The Traficant case didn't generate as much interest as the Gary Condit case did in Washington.
By MARALINE KUBIK
VINDICATOR STAFF WRITER
CANFIELD -- When U.S. Rep. Ted Strickland of Lucasville, D-6th, arrived for lunch with the Rotary Club, he had a bone to pick.
Before he arrived in Canfield, some constituents of the 17th Congressional District, represented by James A. Traficant Jr., told Strickland they were appalled that their congressman had been found guilty during his federal racketeering trial.
They weren't upset because they thought Traficant was innocent, Strickland said, but because they didn't think he'd done anything all of the other representatives hadn't done.
"I deeply resent that," Strickland said here Friday. "Most of the representatives I know are dedicated, hard-working and committed to their constituents."
Surprised: Most members of Congress were disturbed by the Traficant fiasco, he said. When the verdict was announced, Strickland said he and many others on Capitol Hill were surprised that Traficant had been found guilty on all 10 charges.
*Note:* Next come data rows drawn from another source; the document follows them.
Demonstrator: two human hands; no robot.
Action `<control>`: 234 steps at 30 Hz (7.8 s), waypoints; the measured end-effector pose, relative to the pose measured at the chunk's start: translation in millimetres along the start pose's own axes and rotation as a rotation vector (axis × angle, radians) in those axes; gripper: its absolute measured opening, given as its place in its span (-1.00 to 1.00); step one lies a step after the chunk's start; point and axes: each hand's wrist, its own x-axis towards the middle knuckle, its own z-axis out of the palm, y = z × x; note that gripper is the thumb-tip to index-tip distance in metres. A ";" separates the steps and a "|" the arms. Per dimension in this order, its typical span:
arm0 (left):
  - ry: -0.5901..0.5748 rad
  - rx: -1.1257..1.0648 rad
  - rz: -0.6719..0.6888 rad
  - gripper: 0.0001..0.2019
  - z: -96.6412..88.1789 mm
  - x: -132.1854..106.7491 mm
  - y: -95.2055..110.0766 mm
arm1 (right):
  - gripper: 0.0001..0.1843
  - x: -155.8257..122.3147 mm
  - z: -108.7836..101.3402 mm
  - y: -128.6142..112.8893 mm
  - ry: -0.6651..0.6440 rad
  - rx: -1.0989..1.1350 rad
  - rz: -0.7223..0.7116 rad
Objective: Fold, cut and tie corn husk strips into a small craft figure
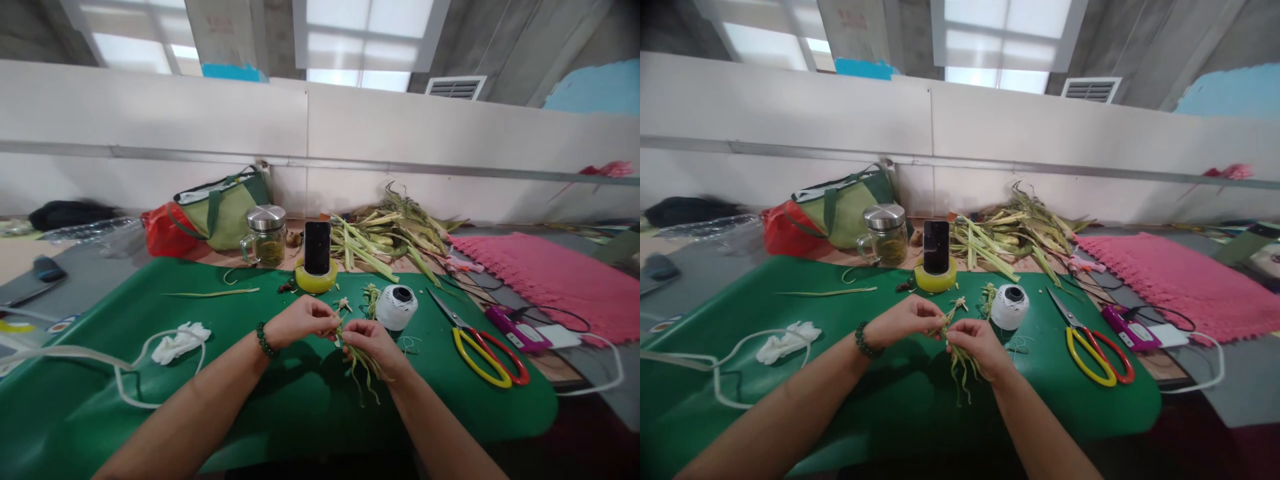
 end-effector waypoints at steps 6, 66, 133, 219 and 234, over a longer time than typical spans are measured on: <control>0.058 0.019 0.011 -0.76 2.4 2.7 -5.8 | -0.66 0.4 1.2 0.5 0.025 -0.035 -0.053; 0.016 -0.001 -0.035 -0.76 -6.5 0.3 4.4 | 0.14 -5.5 -88.4 -41.7 0.678 -1.063 -0.358; 0.140 0.150 -0.126 -0.85 -17.0 8.8 -3.3 | -0.83 52.0 -26.9 -62.9 -0.235 -1.146 -0.457; 0.049 -0.146 -0.135 -0.48 -11.4 5.0 -3.2 | -0.81 61.7 -46.6 -67.2 -0.074 -0.563 -0.156; 0.078 -0.119 -0.149 -0.45 -11.3 4.6 -0.7 | -0.78 59.9 -47.4 -67.9 -0.111 -0.562 -0.165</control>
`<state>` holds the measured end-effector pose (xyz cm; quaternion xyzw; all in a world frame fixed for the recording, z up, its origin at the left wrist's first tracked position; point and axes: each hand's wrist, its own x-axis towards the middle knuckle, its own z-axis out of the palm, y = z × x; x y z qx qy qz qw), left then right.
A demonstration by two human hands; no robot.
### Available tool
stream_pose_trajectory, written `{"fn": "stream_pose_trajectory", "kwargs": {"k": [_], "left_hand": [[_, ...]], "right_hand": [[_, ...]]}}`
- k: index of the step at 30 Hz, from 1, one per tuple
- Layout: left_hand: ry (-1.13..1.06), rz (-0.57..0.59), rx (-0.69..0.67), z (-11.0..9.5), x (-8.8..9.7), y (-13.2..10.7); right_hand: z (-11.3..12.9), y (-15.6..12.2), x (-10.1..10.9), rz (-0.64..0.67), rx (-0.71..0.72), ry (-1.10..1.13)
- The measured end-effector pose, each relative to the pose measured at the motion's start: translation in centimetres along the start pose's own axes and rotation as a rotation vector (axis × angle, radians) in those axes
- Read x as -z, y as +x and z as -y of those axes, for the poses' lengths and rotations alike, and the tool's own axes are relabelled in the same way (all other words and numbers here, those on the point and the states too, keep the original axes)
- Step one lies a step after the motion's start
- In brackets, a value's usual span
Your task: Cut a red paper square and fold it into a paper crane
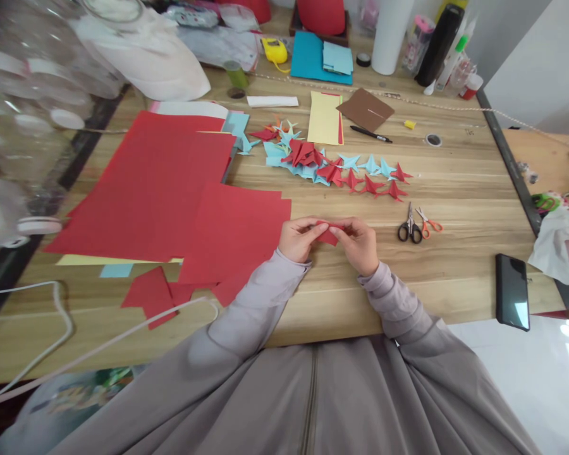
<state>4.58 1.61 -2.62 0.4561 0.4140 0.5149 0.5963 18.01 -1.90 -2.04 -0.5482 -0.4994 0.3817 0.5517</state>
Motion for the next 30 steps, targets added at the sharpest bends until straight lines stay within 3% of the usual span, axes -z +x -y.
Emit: {"fn": "stream_pose_trajectory", "kwargs": {"k": [13,19,24,30], "left_hand": [[-0.006,0.035,-0.095,-0.6,0.0,-0.1],[-0.079,0.012,-0.038,-0.1,0.2,0.1],[-0.165,-0.049,0.035,0.5,0.0,0.2],[0.028,0.009,-0.049,0.0,-0.2,-0.2]], "right_hand": [[0.7,0.0,0.0,0.017,0.020,0.073],[0.8,0.0,-0.3,0.020,-0.038,0.140],[0.6,0.4,-0.2,-0.052,-0.098,0.234],[0.7,0.6,0.0,-0.074,-0.147,0.308]]}}
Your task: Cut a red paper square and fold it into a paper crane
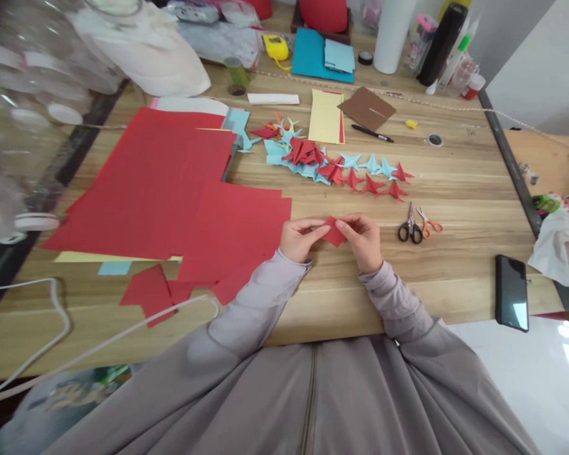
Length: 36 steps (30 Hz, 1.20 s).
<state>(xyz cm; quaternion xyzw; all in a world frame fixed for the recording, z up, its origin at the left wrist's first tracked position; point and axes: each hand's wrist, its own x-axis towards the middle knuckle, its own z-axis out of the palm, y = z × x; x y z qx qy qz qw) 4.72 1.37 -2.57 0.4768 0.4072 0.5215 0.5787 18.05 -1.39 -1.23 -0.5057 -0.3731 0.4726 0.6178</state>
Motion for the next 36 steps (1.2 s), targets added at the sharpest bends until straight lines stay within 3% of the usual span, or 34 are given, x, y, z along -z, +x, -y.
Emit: {"fn": "stream_pose_trajectory", "kwargs": {"k": [5,12,20,28,36], "left_hand": [[0.123,0.095,-0.123,-0.71,-0.14,-0.31],[0.069,0.133,-0.120,-0.82,-0.11,-0.18],[0.057,0.073,-0.141,-0.48,0.04,-0.03],[0.030,-0.018,-0.091,-0.76,-0.14,0.07],[-0.015,0.067,-0.057,-0.67,0.00,0.03]], "right_hand": [[0.16,-0.28,-0.16,0.096,0.048,-0.062],[0.23,-0.19,0.24,0.133,0.088,0.036],[0.49,-0.22,0.00,0.198,0.089,-0.038],[0.49,-0.32,-0.15,0.161,0.105,-0.078],[0.41,-0.28,0.10,0.142,0.030,-0.117]]}}
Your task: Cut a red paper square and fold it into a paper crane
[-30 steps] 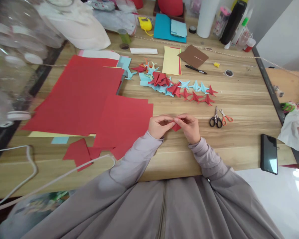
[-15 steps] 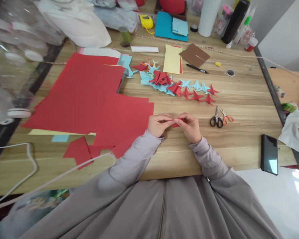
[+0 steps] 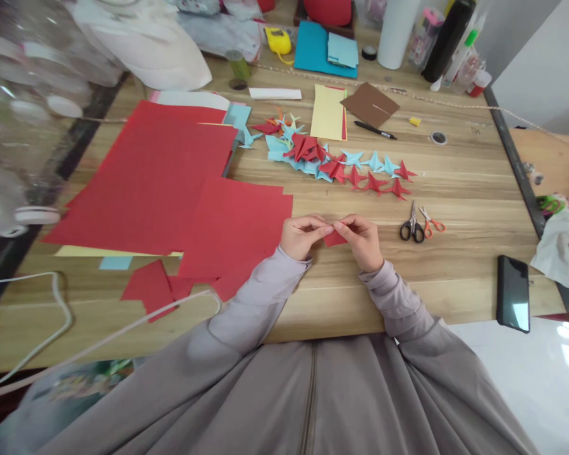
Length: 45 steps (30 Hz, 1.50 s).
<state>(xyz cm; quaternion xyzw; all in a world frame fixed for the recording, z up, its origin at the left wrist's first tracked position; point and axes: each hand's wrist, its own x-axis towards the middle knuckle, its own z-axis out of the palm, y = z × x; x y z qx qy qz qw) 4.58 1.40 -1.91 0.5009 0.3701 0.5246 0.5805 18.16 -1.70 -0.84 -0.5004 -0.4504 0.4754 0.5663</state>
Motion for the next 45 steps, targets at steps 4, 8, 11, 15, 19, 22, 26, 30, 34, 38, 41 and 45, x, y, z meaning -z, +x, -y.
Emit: {"fn": "stream_pose_trajectory", "kwargs": {"k": [4,8,11,15,19,22,26,30,34,38,41,45], "left_hand": [[0.020,0.023,0.017,0.00,-0.01,-0.01],[0.064,0.012,0.010,0.06,-0.08,-0.05],[0.090,0.017,0.030,0.06,-0.12,-0.11],[0.096,-0.011,0.057,0.16,-0.09,-0.12],[0.111,-0.095,0.096,0.46,0.05,-0.06],[0.100,-0.091,0.092,0.66,0.15,0.01],[0.099,-0.095,0.089,0.55,0.19,-0.07],[0.109,-0.083,0.190,0.00,0.05,-0.32],[0.070,-0.121,0.161,-0.09,0.00,-0.22],[0.014,-0.173,0.053,0.42,0.25,0.15],[-0.060,-0.075,0.080,0.52,0.31,0.22],[0.005,0.034,0.038,0.15,0.10,0.06]], "right_hand": [[0.11,-0.07,0.01,0.028,-0.012,-0.022],[0.00,-0.10,-0.04,0.023,-0.013,-0.093],[-0.14,-0.07,-0.12,0.017,-0.024,-0.117],[-0.21,0.04,-0.33,-0.021,-0.045,-0.041],[-0.23,0.19,-0.34,-0.079,-0.074,0.041],[-0.18,0.20,-0.23,-0.078,-0.101,0.081],[0.01,0.15,-0.16,-0.055,-0.141,0.158],[0.00,0.14,-0.11,-0.080,-0.166,0.154],[-0.23,0.18,-0.05,-0.080,-0.138,0.102],[-0.30,0.18,-0.11,-0.048,-0.099,0.044],[-0.35,0.06,-0.15,-0.016,-0.056,-0.033],[-0.55,-0.18,-0.21,0.042,0.011,-0.141]]}}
Based on Traficant's history of beating charges and his ability to raise questions in the minds of jurors, Strickland said some representatives expected a hung jury.
"I didn't witness any joy when the verdict was announced," he said. "People were sad that such an occurrence could take place."
Although everyone seemed interested in the Traficant case, he added, it didn't generate as much interest as the Gary Condit case.
Condit, California Democrat, was the focus of the mysterious disappearance of Chandra Levy, a 24-year-old intern with whom he'd been having an affair.
Strickland said being in Congress requires an extraordinary amount of energy, time and dedication to do the job well.
Missing votes: Saying he couldn't speak for Traficant, Strickland said that were he in a similar situation, he doesn't think he'd be able to fulfill his obligations to his constituents.
"As far as I know, Traficant hasn't been there to cast his vote in quite a while," he added.
Strickland said he and Traficant had a "cordial" relationship during Strickland's first term in office, 1993-94, "but I had no meaningful interaction with him."
In more recent years, Strickland said, Traficant usually sat on the Republican side of the house.
Does he believe Traficant should step down?
"Only he can decide that," Strickland said. "Only Traficant knows if he is guilty or innocent. If he is guilty, then it's appropriate for him to step down. But, if he truly believes that he is innocent and he hasn't broken any laws, then he has the right to appeal. If the charges stand after the appeal, it's not appropriate for him to remain in office."
On a lighter note, Strickland joked with club members after they presented him with a red polo shirt emblazoned with the Rotary logo.
"What do you want for this?" he chuckled.